I began thinking about how people's lives can change in an instant, due to accidents and other misfortunes, and all the decisions that are taken out of one's hands. What if we could do that same thing, but mindfully, with purpose? Could I change my life in an instant? Because now that I am back home, the only thing I can really focus on is my next trip to Florida. Not that I've been invited, but I'm planning anyway.  Thankfully, my dad is excelling in his rehab programs and activities. My mom is getting some rest and, although she recently told me, "I kind of miss having you all around to get some errands done," she seems to be doing okay.  But I want to be there and I know that they could use the support.

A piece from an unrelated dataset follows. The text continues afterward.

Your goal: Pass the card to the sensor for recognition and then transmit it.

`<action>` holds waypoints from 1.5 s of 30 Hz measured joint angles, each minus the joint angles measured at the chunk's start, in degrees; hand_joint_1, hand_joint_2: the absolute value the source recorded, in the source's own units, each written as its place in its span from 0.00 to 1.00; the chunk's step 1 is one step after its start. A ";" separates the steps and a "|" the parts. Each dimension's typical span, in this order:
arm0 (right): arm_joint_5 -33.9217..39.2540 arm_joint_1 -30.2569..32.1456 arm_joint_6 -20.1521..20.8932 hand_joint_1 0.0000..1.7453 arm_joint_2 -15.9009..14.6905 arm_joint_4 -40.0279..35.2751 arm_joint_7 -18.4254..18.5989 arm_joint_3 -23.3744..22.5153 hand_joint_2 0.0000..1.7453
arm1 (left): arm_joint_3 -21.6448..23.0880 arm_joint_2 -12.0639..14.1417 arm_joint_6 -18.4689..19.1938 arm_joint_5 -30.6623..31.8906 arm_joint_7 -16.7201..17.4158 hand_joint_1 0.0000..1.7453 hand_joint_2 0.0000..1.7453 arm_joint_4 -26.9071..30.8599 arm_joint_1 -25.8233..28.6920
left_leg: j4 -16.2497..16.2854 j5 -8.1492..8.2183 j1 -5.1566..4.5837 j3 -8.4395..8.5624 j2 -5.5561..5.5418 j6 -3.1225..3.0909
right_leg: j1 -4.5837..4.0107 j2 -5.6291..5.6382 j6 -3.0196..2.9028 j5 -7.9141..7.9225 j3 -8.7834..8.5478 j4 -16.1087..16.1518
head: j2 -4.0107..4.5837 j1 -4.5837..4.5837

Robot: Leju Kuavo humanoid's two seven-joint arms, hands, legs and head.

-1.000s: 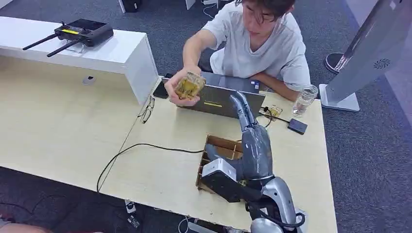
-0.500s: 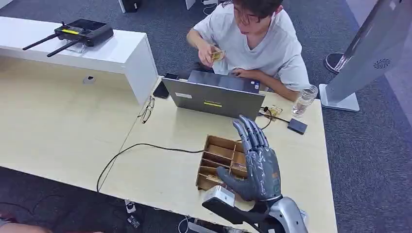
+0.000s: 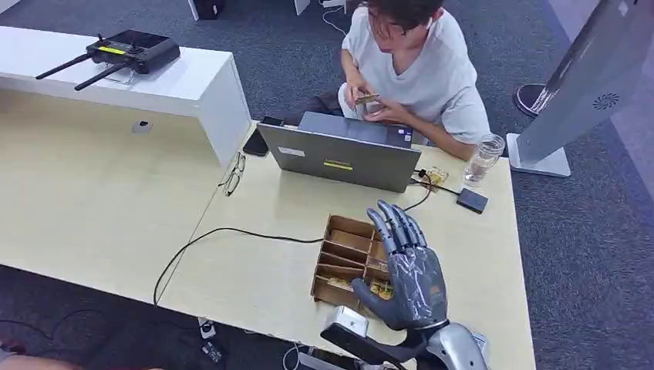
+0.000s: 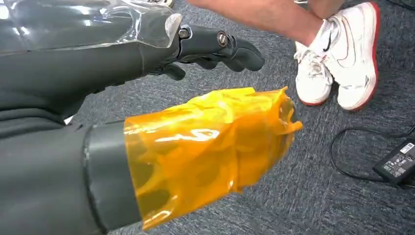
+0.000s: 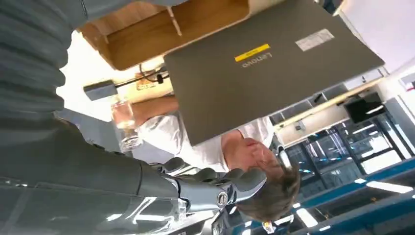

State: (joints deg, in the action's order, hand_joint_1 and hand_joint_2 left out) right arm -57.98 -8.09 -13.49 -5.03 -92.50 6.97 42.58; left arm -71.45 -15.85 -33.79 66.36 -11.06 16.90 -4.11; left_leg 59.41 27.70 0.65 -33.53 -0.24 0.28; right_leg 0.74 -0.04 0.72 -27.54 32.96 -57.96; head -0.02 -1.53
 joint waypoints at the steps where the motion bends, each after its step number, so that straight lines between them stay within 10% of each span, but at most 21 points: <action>1: -0.27 -0.01 0.18 0.00 -0.09 0.13 0.11 0.27 1.00 | 0.00 0.00 0.00 0.02 0.00 0.00 0.00 0.00 0.00 | 0.00 0.00 0.00 0.00 0.00 0.00 | 0.00 0.00 0.00 0.00 0.00 0.00 | 0.00 -0.02; 17: -10.18 -1.87 4.20 0.00 -1.53 6.16 7.21 3.59 1.00 | 0.02 0.02 -0.11 0.37 0.11 0.00 0.00 0.00 -0.07 | 0.00 0.00 0.00 0.00 0.00 0.00 | 0.00 0.00 0.00 0.00 0.00 0.00 | 0.00 -0.02; 45: -10.14 -3.85 6.95 0.00 -3.19 12.30 8.59 4.75 1.00 | 1.01 0.02 -0.37 0.72 0.63 0.00 0.00 0.00 -0.05 | 0.00 0.00 0.00 0.01 0.00 0.00 | 0.00 0.00 0.00 0.00 0.00 0.00 | 0.00 -0.02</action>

When lives change in an instant, and often it is due to a calamitous or devastating event that forces us to rally our energy and resources to make sense of our lives once more. All I'm asking is why not do it on purpose? I'm not saying I am going to chuck all my possessions in the back of my Toyota Sienna van and head south...yet. I have to get Angelo on board for that one. But I've got him thinking about it, and so am I.